La diferencia entre la posturas está en las razones para considerar válidas las restricciones. Para Zaldívar, Cossío, Sánchez Cordero y Silva las restricciones serían válidas si son legítimas (cumplen con criterios de proporcionalidad y principios como el de progresividad o el de contenido esencial); mientras que para Valls, Franco y Gutiérrez, pareciera que el acento está en la jerarquía superior de la norma constitucional que legítimamente limita el ejercicio de un derecho. Me parece que todos están de acuerdo en que el límite es válido solamente si es legítimo.

El “truco”, creo yo, está en que aunque para algunos la restricción constitucional legítima prevalece por criterio de jerarquía, en el engrose se debe determinar que prevalece por ser un límite legítimo para proteger otros valores o principios de orden fundamental.

 

Geraldina Gónzalez de la Vega. Constitucionalista y ensayista. Actualmente realiza estudios de postgrado en Alemania. Twitter: @geraldinasplace

Geraldina González de la Vega. Constitucionalista y ensayista. Actualmente realiza estudios de posgrado en Alemania. Twitter: @geraldinasplac – See more at: https://eljuegodelacorte.nexos.com.mx/?p=2666#sthash.HyYIah0X.dpuf

[1]Consciente de que existen diversas formas de entender y definir el concepto de derrotabilidad, aquí me refiero a la derrotabilidad lógica por normas que forman parte del mismo sistema, es decir, a la invalidación de una norma por la vía interpretativa por contradecir al sistema dentro de un determinado contexto.  

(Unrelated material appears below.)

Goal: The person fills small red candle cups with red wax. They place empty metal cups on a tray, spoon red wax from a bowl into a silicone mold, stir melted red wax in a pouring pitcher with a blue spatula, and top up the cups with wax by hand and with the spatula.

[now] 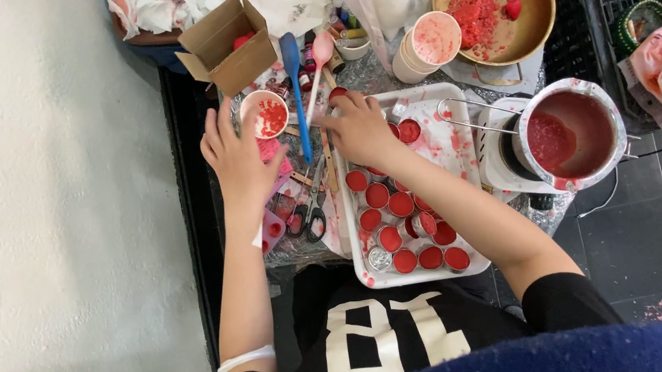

[2]Versión Taquigráfica de la sesión del 2 de febrero de 2012. http://www.scjn.gob.mx/PLENO/ver_taquigraficas/pl20120202v2.pdf

[3]Versión Taquigráfica del 7 de febrero de 2012. http://www.scjn.gob.mx/PLENO/ver_taquigraficas/pl201200207v2.pdf

[4]Mientras se escribe esto el Pleno vota a favor del proyecto (10 a favor, el Ministro Cossío en contra) y 9 ministros advierten que harán voto concurrente. Es decir, tendremos una resolución dividida. Para efectos de la tesis de jurisprudencia se deberán poner de acuerdo pues es ésta la porción obligatoria y no las razones que cada ministro o ministra tuvieron para llegar a tal conclusión.